There can be insurance benefits, too, for raising the bar in customer service, Romito said, as happy clients tend not to sue as frequently as unhappy clients. “For companies that have been with us a year or more, they are seeing a 10 percent to 30 percent reduction in their (errors and omissions insurance) rate.” Some QSC customers, he said, “are seeing a reduction in threats and claims and now are starting to see a reduction in lawsuits as well.”

And there are benefits to home sellers and buyers, too, he said. “The ultimate beneficiary is the consumer, and so it’s a win-win scenario,” as a program for setting and measuring service standards can serve to separate “pretenders from the contenders” and provide consumers more confidence in a smooth real estate transaction.

Romito borrowed an analogy from the kitchen: “I can’t imagine a world-class chef operating without recipes. There’s no way in the world you could have a consistent, reliable, predictable outcome through random events. That is part of the challenge you have in the service industry – too often improvisation and randomness drives what happens during the service experience.”
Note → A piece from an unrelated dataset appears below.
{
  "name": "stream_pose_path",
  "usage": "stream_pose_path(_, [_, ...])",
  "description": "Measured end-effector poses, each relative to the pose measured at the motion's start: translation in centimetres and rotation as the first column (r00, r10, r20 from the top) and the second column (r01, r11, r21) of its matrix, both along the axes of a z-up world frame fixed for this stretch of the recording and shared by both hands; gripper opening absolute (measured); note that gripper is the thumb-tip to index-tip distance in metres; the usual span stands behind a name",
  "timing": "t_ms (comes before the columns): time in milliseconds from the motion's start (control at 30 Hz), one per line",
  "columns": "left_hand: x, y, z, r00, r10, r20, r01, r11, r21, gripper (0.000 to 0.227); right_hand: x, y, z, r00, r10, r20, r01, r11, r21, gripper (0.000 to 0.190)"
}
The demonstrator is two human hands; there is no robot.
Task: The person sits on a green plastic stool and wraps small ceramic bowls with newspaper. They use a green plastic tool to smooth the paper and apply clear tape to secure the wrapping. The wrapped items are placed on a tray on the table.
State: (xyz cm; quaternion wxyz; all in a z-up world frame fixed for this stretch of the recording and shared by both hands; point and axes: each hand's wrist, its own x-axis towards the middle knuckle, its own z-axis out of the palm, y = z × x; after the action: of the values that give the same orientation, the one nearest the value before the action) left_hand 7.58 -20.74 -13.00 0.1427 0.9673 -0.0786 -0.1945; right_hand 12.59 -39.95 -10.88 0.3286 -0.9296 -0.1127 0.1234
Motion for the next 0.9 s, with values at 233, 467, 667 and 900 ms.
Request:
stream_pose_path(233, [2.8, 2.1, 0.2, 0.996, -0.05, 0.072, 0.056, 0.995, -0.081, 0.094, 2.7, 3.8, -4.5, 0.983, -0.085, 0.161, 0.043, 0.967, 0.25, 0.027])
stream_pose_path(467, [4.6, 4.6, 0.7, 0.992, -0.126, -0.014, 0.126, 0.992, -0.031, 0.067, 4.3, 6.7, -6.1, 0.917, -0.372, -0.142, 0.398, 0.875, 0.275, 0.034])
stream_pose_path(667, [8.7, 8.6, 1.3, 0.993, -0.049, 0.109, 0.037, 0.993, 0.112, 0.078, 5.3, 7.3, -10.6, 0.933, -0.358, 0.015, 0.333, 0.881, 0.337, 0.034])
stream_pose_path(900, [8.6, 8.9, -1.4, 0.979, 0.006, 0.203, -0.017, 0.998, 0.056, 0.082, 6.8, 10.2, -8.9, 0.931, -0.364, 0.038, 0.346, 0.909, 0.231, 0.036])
And while a lot of real estate companies invest too much effort on clichés and “dazzle” when luring clients, there is the risk that some very basic aspects of service will be overlooked.

An “ugly secret” in the real estate brokerage industry, he said, is that “broker-owners don’t know what their sales associates are doing relative to service delivery. A lot of broker-owners feel as though they have lost control of the business and they want to get it back.”

As the real estate market turns, it may become more critical to look at agent performance and service to consumers, he said. “There is a great danger in assuming spectacular, market-driven results are an indicator that things are going well – it’s an indicator that things are going fast.

“I think what has happened is there is a growing body of successful business owners who are looking beyond today. The real estate market is cyclical … when it changes, (they say) ‘how are we going to compete and maintain market share in a shrinking pool of business?’ Those people are beginning to look at service. When the market slows down, it may be a blessing for us. We are perfectly positioned for the next downturn.”